Output the material exactly, with every line intact.

__RECORDED INFORMATION__
========================

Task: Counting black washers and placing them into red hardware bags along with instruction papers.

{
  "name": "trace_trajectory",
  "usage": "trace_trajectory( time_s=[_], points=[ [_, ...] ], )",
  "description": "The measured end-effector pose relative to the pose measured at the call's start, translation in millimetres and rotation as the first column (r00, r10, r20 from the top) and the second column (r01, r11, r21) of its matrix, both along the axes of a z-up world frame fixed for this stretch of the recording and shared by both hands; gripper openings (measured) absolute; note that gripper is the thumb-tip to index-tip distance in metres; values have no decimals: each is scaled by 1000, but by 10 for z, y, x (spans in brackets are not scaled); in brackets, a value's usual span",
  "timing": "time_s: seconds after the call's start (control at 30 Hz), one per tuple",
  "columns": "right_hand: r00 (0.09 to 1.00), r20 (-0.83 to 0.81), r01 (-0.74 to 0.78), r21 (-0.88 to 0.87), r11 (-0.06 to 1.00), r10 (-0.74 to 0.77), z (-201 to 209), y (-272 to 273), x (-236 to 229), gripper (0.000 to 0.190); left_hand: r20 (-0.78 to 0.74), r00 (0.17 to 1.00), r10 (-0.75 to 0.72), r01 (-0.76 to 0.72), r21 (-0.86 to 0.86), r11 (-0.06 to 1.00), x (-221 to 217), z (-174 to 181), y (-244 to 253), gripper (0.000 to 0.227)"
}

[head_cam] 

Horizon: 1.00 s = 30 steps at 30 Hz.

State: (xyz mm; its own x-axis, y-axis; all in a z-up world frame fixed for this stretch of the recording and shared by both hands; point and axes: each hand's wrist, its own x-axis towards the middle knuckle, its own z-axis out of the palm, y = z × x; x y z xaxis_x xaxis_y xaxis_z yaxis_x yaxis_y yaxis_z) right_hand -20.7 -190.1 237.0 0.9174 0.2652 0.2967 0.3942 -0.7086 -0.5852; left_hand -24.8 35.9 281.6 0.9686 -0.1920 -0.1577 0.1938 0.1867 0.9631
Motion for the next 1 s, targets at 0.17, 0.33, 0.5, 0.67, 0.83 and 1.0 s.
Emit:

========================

__ANSWER TO THE PROBLEM__
Task: Counting black washers and placing them into red hardware bags along with instruction papers.

{
  "name": "trace_trajectory",
  "usage": "trace_trajectory( time_s=[_], points=[ [_, ...] ], )",
  "description": "The measured end-effector pose relative to the pose measured at the call's start, translation in millimetres and rotation as the first column (r00, r10, r20 from the top) and the second column (r01, r11, r21) of its matrix, both along the axes of a z-up world frame fixed for this stretch of the recording and shared by both hands; gripper openings (measured) absolute; note that gripper is the thumb-tip to index-tip distance in metres; values have no decimals: each is scaled by 1000, but by 10 for z, y, x (spans in brackets are not scaled); in brackets, a value's usual span",
  "timing": "time_s: seconds after the call's start (control at 30 Hz), one per tuple",
  "columns": "right_hand: r00 (0.09 to 1.00), r20 (-0.83 to 0.81), r01 (-0.74 to 0.78), r21 (-0.88 to 0.87), r11 (-0.06 to 1.00), r10 (-0.74 to 0.77), z (-201 to 209), y (-272 to 273), x (-236 to 229), gripper (0.000 to 0.190); left_hand: r20 (-0.78 to 0.74), r00 (0.17 to 1.00), r10 (-0.75 to 0.72), r01 (-0.76 to 0.72), r21 (-0.86 to 0.86), r11 (-0.06 to 1.00), x (-221 to 217), z (-174 to 181), y (-244 to 253), gripper (0.000 to 0.227)"
}

[head_cam] 

Horizon: 1.00 s = 30 steps at 30 Hz.

State: (xyz mm; its own x-axis, y-axis; all in a z-up world frame fixed for this stretch of the recording and shared by both hands; point and axes: each hand's wrist, its own x-axis towards the middle knuckle, its own z-axis out of the palm, y = z × x; x y z xaxis_x xaxis_y xaxis_z yaxis_x yaxis_y yaxis_z) right_hand -20.7 -190.1 237.0 0.9174 0.2652 0.2967 0.3942 -0.7086 -0.5852; left_hand -24.8 35.9 281.6 0.9686 -0.1920 -0.1577 0.1938 0.1867 0.9631
Motion for the next 1 s, targets at 0.17, 0.33, 0.5, 0.67, 0.83 and 1.0 s.
Emit:

Nothing further is needed to complete this exercise.